### [Your objective]
For this exercise, output every line of the data as it stands.

####

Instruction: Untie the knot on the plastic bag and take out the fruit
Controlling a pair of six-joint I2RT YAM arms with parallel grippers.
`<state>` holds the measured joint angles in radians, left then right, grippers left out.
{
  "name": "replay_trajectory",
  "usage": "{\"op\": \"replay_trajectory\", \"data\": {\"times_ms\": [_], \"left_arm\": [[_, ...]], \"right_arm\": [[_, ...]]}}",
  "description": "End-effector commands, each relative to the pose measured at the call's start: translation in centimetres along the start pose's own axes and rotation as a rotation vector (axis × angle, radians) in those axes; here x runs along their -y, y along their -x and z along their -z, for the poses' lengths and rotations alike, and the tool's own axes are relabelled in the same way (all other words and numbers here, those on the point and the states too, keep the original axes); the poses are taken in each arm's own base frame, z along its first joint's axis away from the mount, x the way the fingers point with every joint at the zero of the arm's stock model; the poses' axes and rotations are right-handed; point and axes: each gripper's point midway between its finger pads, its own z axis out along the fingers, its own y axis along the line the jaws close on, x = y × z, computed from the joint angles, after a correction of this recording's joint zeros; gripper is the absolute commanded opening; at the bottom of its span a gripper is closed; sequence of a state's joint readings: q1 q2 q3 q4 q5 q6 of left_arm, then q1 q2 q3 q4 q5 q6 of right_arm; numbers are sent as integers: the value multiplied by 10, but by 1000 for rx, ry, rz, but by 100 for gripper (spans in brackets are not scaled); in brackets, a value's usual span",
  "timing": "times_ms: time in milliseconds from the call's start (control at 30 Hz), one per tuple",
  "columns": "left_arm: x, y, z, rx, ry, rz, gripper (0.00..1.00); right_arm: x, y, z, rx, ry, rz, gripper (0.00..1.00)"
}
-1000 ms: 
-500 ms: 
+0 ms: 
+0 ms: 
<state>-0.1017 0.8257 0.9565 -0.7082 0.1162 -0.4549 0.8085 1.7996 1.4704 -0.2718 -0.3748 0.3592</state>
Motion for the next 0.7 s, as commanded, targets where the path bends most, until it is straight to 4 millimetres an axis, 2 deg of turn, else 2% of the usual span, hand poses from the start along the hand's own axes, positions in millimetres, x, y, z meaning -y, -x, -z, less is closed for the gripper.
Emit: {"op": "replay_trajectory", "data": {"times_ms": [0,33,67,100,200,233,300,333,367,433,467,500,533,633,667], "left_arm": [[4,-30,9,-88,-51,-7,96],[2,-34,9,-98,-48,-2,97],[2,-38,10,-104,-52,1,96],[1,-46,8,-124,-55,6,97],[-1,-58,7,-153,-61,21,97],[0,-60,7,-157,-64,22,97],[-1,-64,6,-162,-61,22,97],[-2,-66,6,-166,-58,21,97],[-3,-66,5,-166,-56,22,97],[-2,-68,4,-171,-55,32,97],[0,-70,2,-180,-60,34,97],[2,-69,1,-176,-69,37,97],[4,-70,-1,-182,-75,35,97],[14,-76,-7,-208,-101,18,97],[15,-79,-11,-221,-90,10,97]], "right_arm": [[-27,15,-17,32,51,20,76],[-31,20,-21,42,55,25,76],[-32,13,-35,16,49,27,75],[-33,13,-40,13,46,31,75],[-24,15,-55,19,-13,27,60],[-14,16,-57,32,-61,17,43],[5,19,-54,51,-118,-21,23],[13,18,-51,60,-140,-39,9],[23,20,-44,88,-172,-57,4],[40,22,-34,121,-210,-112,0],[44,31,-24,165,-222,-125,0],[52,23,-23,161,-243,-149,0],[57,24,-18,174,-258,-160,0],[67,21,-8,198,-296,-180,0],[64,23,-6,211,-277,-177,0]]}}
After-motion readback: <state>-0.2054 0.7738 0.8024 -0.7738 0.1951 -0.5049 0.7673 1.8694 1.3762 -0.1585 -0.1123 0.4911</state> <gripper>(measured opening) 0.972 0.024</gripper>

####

### [Answer section]
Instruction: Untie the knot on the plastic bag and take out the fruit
Controlling a pair of six-joint I2RT YAM arms with parallel grippers.
`<state>` holds the measured joint angles in radians, left then right, grippers left out.
{
  "name": "replay_trajectory",
  "usage": "{\"op\": \"replay_trajectory\", \"data\": {\"times_ms\": [_], \"left_arm\": [[_, ...]], \"right_arm\": [[_, ...]]}}",
  "description": "End-effector commands, each relative to the pose measured at the call's start: translation in centimetres along the start pose's own axes and rotation as a rotation vector (axis × angle, radians) in those axes; here x runs along their -y, y along their -x and z along their -z, for the poses' lengths and rotations alike, and the tool's own axes are relabelled in the same way (all other words and numbers here, those on the point and the states too, keep the original axes); the poses are taken in each arm's own base frame, z along its first joint's axis away from the mount, x the way the fingers point with every joint at the zero of the arm's stock model; the poses' axes and rotations are right-handed; point and axes: each gripper's point midway between its finger pads, its own z axis out along the fingers, its own y axis along the line the jaws close on, x = y × z, computed from the joint angles, after a correction of this recording's joint zeros; gripper is the absolute commanded opening; at the bottom of its span a gripper is closed; sequence of a state's joint readings: q1 q2 q3 q4 q5 q6 of left_arm, then q1 q2 q3 q4 q5 q6 of right_arm; numbers are sent as integers: the value multiplied by 10, but by 1000 for rx, ry, rz, but by 100 for gripper (spans in brackets are not scaled); in brackets, a value's usual span",
  "timing": "times_ms: time in milliseconds from the call's start (control at 30 Hz), one per tuple",
  "columns": "left_arm: x, y, z, rx, ry, rz, gripper (0.00..1.00); right_arm: x, y, z, rx, ry, rz, gripper (0.00..1.00)"
}
-1000 ms: 
-500 ms: 
+0 ms: 
+0 ms: 
<state>-0.1017 0.8257 0.9565 -0.7082 0.1162 -0.4549 0.8085 1.7996 1.4704 -0.2718 -0.3748 0.3592</state>
Motion for the next 0.7 s, as commanded, targets where the path bends most, until it is straight to 4 millimetres an axis, 2 deg of turn, else 2% of the usual span, hand poses from the start along the hand's own axes, positions in millimetres, x, y, z meaning -y, -x, -z, less is closed for the gripper.
Emit: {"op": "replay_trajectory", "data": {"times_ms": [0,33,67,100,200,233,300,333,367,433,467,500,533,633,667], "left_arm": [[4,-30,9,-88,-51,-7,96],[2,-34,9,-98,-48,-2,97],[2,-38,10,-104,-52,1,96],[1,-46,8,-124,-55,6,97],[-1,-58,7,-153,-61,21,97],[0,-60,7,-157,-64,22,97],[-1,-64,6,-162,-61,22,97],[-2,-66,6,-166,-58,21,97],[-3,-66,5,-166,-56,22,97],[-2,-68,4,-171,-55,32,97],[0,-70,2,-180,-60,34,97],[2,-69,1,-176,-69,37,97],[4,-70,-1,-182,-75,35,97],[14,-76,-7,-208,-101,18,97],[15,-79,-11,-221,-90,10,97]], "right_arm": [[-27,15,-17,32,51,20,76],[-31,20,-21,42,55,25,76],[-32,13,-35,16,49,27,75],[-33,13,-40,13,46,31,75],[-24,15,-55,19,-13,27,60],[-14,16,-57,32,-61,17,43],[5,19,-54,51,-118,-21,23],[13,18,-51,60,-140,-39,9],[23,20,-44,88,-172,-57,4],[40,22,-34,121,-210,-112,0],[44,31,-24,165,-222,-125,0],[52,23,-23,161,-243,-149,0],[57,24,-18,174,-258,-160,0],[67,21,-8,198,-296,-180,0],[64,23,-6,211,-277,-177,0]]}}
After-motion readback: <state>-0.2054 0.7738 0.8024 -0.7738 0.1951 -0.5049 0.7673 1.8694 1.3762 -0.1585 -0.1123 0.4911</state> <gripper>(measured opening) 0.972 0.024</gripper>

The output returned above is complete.